L'air grave, plusieurs anciens interviennent. Eux racontent les dépôts de clés de 1992, après une évasion qui avait coûté la vie à un surveillant de Clairvaux (Aube).

"Aujourd'hui, ça n'a plus rien à voir", prévient l'un d'eux. "On a 500 terroristes et 1.500 radicalisés dans nos prisons. Dans quelques années, ce sera 10 fois plus et c'est vous qui allez devoir vivre avec."

Murmures d'approbation. Mais comment garantir le succès de l'opération? L'assemblée ne compte que 120 personnes, tandis que 1.100 fonctionnaires travaillent à Fresnes, dont 650 gardiens.

"Pourquoi ne pas souder les portes, tout simplement?", sourit un colosse sous sa capuche, pour détendre l'atmosphère.
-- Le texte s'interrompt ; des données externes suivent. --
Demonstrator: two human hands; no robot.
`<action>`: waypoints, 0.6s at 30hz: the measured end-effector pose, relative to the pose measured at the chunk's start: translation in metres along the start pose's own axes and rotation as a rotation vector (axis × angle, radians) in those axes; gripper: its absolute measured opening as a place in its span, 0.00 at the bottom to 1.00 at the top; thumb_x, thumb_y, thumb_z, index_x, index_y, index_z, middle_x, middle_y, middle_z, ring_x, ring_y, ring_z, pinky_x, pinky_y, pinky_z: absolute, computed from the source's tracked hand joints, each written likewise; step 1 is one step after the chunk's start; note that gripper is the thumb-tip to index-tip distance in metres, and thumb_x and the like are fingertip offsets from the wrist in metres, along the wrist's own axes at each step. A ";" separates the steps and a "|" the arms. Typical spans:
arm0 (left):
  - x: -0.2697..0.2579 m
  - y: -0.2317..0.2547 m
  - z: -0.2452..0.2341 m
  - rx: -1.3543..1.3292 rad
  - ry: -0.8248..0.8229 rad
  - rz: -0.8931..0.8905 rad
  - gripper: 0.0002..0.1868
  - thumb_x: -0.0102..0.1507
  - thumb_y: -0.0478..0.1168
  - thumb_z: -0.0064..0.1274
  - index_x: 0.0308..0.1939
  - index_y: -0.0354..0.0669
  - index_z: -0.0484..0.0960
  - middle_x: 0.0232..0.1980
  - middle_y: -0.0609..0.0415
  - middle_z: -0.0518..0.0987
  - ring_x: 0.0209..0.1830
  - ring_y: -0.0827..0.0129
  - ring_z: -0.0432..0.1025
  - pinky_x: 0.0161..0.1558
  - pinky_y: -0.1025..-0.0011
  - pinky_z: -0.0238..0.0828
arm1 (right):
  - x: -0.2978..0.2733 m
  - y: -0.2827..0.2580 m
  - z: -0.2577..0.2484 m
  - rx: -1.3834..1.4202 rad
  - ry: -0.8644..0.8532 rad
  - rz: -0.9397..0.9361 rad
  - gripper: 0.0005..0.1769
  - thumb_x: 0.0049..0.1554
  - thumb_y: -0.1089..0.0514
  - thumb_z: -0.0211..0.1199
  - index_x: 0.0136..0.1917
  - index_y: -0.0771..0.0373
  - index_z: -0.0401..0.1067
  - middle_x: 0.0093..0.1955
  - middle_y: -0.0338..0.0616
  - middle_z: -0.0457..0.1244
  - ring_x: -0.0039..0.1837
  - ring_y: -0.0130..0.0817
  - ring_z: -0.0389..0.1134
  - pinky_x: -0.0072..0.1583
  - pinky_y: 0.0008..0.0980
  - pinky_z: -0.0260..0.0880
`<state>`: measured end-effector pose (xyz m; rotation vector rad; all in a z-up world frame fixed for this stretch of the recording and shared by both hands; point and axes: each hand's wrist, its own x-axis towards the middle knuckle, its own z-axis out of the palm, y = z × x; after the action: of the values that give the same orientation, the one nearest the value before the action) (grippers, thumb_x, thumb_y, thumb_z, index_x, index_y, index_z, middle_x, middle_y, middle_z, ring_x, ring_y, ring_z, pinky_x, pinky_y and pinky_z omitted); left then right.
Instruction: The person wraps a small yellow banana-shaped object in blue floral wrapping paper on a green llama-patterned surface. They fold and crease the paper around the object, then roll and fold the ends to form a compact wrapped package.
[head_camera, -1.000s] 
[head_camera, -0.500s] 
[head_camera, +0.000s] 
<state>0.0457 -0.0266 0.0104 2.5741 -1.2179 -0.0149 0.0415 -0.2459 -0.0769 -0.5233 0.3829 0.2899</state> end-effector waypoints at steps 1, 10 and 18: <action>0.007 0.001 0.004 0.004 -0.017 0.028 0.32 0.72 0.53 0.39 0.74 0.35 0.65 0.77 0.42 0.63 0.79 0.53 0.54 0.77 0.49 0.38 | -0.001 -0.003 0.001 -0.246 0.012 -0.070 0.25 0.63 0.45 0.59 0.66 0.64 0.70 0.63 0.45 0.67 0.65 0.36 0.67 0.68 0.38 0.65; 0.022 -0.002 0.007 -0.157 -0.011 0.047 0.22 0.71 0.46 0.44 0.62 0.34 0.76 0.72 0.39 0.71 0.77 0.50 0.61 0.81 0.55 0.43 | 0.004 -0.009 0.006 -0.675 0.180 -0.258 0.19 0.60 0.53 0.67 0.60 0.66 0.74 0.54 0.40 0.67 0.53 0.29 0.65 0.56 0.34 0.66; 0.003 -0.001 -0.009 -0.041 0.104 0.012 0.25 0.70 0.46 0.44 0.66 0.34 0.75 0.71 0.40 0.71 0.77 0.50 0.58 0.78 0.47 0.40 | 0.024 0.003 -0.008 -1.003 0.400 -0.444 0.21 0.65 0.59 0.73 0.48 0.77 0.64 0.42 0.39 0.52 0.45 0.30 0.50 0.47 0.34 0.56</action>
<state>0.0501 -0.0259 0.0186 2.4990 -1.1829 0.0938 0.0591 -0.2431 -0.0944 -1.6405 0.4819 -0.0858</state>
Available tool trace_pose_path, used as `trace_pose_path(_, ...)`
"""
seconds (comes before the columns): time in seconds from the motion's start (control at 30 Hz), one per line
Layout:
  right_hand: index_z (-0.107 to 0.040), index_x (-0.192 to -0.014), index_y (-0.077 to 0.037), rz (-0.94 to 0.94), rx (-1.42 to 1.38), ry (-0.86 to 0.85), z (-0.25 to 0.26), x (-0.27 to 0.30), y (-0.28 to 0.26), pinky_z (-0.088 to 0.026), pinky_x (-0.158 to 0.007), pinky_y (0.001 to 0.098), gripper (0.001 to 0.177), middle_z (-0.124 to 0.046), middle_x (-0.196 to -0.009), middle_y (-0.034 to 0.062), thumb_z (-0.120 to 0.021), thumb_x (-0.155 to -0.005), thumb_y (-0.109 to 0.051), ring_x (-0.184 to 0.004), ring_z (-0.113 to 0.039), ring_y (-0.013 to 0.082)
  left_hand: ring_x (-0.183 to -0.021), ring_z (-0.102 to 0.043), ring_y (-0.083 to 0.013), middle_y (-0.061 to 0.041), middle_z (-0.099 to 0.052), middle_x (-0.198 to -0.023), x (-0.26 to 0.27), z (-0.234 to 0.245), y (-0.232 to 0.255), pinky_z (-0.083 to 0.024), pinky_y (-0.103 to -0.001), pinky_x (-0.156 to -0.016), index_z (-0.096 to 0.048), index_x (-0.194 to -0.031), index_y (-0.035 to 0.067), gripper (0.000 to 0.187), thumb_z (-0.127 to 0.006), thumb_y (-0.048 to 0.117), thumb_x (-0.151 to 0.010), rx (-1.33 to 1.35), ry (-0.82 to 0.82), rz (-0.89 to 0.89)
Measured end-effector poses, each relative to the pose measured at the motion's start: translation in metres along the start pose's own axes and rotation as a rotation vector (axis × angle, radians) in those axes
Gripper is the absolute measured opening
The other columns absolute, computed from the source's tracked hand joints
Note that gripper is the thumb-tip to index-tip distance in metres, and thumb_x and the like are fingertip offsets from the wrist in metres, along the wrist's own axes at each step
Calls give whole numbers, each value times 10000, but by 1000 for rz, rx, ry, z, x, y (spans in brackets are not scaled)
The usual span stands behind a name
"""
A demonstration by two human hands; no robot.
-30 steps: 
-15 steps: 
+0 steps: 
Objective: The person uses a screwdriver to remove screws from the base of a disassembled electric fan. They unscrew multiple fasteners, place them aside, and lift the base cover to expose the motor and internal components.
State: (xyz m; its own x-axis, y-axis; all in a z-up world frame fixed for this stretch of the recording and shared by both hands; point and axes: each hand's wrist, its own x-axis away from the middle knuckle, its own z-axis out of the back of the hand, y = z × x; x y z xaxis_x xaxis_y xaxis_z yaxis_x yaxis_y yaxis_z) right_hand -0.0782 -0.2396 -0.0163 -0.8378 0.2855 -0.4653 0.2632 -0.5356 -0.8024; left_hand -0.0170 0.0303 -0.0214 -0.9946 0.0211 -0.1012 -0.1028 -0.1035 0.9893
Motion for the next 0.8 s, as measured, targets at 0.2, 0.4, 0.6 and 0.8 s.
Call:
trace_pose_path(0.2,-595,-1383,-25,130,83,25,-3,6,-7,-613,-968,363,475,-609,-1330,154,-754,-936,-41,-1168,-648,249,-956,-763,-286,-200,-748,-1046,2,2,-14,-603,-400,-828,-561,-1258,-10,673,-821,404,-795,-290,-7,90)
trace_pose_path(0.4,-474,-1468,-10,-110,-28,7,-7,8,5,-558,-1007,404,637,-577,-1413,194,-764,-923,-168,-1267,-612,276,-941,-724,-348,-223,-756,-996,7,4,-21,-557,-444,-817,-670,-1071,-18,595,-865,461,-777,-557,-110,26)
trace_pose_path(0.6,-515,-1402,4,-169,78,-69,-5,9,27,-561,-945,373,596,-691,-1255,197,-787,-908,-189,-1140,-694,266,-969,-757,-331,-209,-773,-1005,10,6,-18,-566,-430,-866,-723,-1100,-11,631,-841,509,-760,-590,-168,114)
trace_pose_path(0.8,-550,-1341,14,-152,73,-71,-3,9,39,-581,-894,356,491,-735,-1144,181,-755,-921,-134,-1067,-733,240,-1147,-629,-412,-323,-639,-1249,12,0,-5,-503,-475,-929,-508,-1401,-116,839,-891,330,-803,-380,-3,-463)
Finalement, une alternative se dessine: l'arrêt-maladie pour tous.

Après presque deux heures de débat, la salle vote. La moitié en faveur des arrêts-maladies, l'autre pour le dépôt de clés.

"C'était l'unanimité ou rien", tranche Erika Esther, déléguée FO Pénitentiaire. "Si vous n'êtes que 50 à déposer les clés, on n'arrivera pas à vous protéger", soupire la syndicaliste. Depuis mardi 06H00, Fresnes est perturbée, mais pas à l'arrêt.